4-dimensional cohomology $\mathbb{CP}^2$'s
No. If $\Sigma$ is any homology 4-sphere with non-trivial fundamental group, $\mathbb{CP}^2 \# \Sigma$ is a homology $\mathbb{CP}^2$ with non-trivial fundamental group. (Here $\#$ denotes connected sum.) There are many examples of homology 4-spheres: for instance, Kervaire produced many examples in his paper Smooth homology spheres and their fundamental groups.**
Whether there is any simply connected 4-manifold with the same homology as $\mathbb{CP}^2$ but that is not diffeomorphic to it, is an important open question, which is somewhat related to the 4-dimensional smooth Poincaré conjecture.
** The main statement is about homology $n$-spheres for $n$ strictly larger than 4, but the remark at the end of the introduction mentions that the constructive part of the proof works for $n = 4$ as well.
This was originally going to be a comment to Marco Gallo's answer, but got too long. I figured since this provides an alternative solution to the problem, I'll post it as an answer.
An alternative answer to this question are the fake projective planes, these are algebraic surfaces which have the same cohomology as $\mathbb{CP}^2$, but nontrivial fundamental groups. They have universal cover the complex unit ball which topologically is just $\mathbb{R}^4$.
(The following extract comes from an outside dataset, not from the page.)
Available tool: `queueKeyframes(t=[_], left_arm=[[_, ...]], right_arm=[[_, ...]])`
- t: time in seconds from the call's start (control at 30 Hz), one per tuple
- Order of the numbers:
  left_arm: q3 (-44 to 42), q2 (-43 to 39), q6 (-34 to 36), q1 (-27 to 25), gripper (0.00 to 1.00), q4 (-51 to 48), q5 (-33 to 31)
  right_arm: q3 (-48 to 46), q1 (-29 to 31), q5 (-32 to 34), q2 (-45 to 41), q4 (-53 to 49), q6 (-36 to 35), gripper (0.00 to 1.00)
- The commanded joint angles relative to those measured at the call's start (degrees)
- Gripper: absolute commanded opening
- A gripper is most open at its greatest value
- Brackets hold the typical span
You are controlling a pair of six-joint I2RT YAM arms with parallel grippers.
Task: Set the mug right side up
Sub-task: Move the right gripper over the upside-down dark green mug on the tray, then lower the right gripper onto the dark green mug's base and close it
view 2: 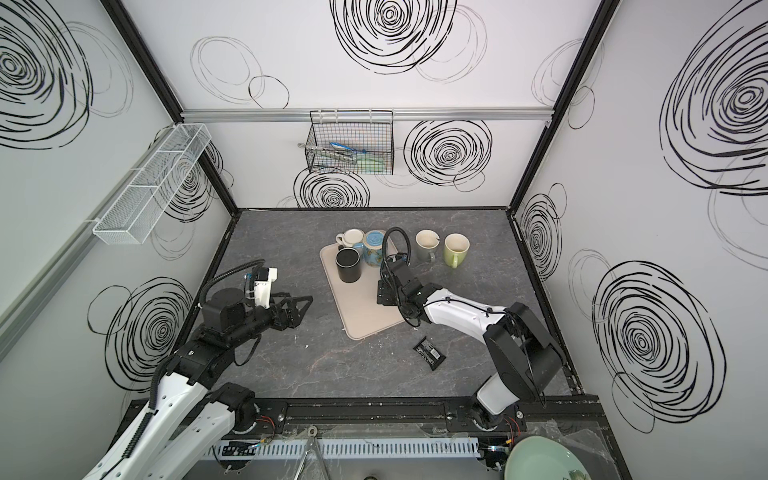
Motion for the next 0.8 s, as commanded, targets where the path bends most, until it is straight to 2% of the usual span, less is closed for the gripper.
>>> queueKeyframes(t=[0.0, 0.17, 0.43, 0.6, 0.77], left_arm=[[-0.46, 0.18, 0.16, -0.53, 0.96, 1.77, 1.05], [-0.55, 0.40, 0.07, -0.49, 0.96, 1.85, 1.17], [-0.63, 0.61, 0.07, -0.27, 0.96, 1.90, 1.22], [-0.63, 0.87, -0.01, -0.18, 0.96, 1.94, 1.26], [-0.72, 1.14, -0.09, -0.06, 0.96, 2.12, 1.52]], right_arm=[[2.80, 0.66, 3.28, 1.87, 0.26, 0.62, 0.77], [4.77, 0.96, 3.85, 4.84, 0.28, 0.16, 0.77], [9.52, 1.14, 9.97, 9.59, -6.05, -2.05, 0.75], [11.33, 1.16, 10.65, 10.98, -9.28, -3.84, 0.73], [11.42, 0.92, 14.53, 10.64, -13.09, -3.92, 0.73]])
I offer this additional answer since they provide examples very different to Marco Galla's answer and answer a question of Anubhav Mukherjee's in the comment. Either they are irreducible or have an irreducible summand that is a cohomology $\mathbb{CP}^2$.
Suppose $X$ is one of the fake projective planes. If $X$ is irreducible, we're done. If $X$ is reducible, then it admits a connect sum decomposition $X = Y \# \Sigma$ where $Y$ is a cohomology $\mathbb{CP}^2$ and $\Sigma$ is a homology $S^4$ that is not a homotopy $S^4$. Again if $Y$ is irreducible and not homeomorphic to $\mathbb{CP}^2$, we're done. If $Y$ is reducible, repeat this process again until you get either an irreducible cohomology $\mathbb{CP}^2$. This process must terminate by compactness.
This gives a connect sum decomposition which we'll write as $X = Y \# \Sigma$ (slightly abusing notation here) where $Y$ is an irreducible cohomology $\mathbb{CP}^2$ and $\Sigma$ is a homology $S^4$ which is the connect sum of all of the homology $S^4$'s we found. If $Y$ is not $\mathbb{CP}^2$, we're done.
Now we see that $Y$ can not be $\mathbb{CP}^2$. Suppose $Y = \mathbb{CP}^2$ and consider the universal cover $f: \tilde{\Sigma} \rightarrow \Sigma$. Take a point $p \in \Sigma$ and it's inverse image $f^{-1}(p)$. We can now construct a cover $f^*: Y \# |f^{-1}(p)|\mathbb{CP}^2 \rightarrow \Sigma \# \mathbb{CP}^2 = X$ by connect summing a $\mathbb{CP}^2$ at each point in $f^{-1}(p)$. This covering space is simply connected since it's summands are simply connected and so it is the universal cover. This universal covering space has 2nd homology coming from the $\mathbb{CP}^2$ summands. This contradicts $X$ having universal cover $\mathbb{R}^4$. Thus $Y$ is not $\mathbb{CP}^2$ and is an irreducible cohomology $\mathbb{CP}^2$.